Cadence (v0.16.5+): aggregates are refreshed in bulk on the configured matview rebuild day (collection.matview_rebuild_day, default Saturday). The scheduler calls store.RefreshAllRepoAggregates while collection workers are paused, alongside the materialized view refresh. Previously the facade recomputed these tables after every single repo collection, which on a fleet of thousands of repos amounted to tens of thousands of redundant single-repo aggregations per cycle — the matview-day bulk pass supersedes that work.

The per-repo helpers RefreshRepoAggregates(repoID) and RefreshRepoGroupAggregates(repoID) remain in internal/db/aggregates.go for manual/ops usage (e.g., recalculating a single repo after a correction). They are simply no longer invoked automatically from the facade.

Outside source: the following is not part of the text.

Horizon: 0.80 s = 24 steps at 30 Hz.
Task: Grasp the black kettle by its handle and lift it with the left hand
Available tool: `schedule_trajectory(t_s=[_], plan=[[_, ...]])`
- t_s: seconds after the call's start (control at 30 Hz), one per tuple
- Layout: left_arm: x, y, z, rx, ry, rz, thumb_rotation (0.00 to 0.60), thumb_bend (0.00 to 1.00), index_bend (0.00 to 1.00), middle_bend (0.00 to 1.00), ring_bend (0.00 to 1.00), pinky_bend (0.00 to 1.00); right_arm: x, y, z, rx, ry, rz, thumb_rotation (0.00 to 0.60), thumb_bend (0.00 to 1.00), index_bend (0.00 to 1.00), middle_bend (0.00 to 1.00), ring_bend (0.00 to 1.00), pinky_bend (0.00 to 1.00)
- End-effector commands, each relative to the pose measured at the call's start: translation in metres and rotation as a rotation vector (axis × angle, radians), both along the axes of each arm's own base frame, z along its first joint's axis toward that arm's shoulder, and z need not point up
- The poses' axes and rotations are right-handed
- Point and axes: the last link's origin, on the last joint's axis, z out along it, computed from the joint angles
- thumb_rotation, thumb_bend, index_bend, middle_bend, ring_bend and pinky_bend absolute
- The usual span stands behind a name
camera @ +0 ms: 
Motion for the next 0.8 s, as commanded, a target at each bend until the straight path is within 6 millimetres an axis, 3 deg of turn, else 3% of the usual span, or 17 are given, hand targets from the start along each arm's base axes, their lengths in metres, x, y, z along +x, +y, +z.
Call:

Phase 4: Commit author resolution

After facade completes, git commit author emails are resolved to GitHub user accounts. This is the Go implementation of the augur-contributor-resolver scripts.

Resolution strategy (cheapest first)

Noreply email parse (free, no API call) – 12345+user@users.noreply.github.com extracts the login and gh_user_id directly from the email format
Database lookup – checks contributors (by cntrb_email, cntrb_canonical) and contributors_aliases (by alias_email)
GitHub Commits API – GET /repos/{owner}/{repo}/commits/{sha} returns the linked GitHub user with all profile fields
GitHub Search API – GET /search/users?q=email+in:email for remaining non-noreply emails

For each resolved author

cmt_author_platform_username is set on all commit rows with that hash
The contributor row is created or updated with a deterministic GithubUUID
All gh_* profile fields are backfilled
Login renames are detected (same gh_user_id, different login) and updated
An alias is created in contributors_aliases linking the commit email to the contributor
After all commits are resolved, a bulk SQL backfill sets cmt_ght_author_id by joining cmt_author_platform_username to contributors.gh_login

Phase 5: Contributor enrichment and canonical emails

After staged collection, EnrichThinContributors calls GET /users/{login} for contributors with missing profile data (empty company and location). This populates company, location, email, name, created_at, and sets cntrb_canonical from the public email (filtering noreply addresses).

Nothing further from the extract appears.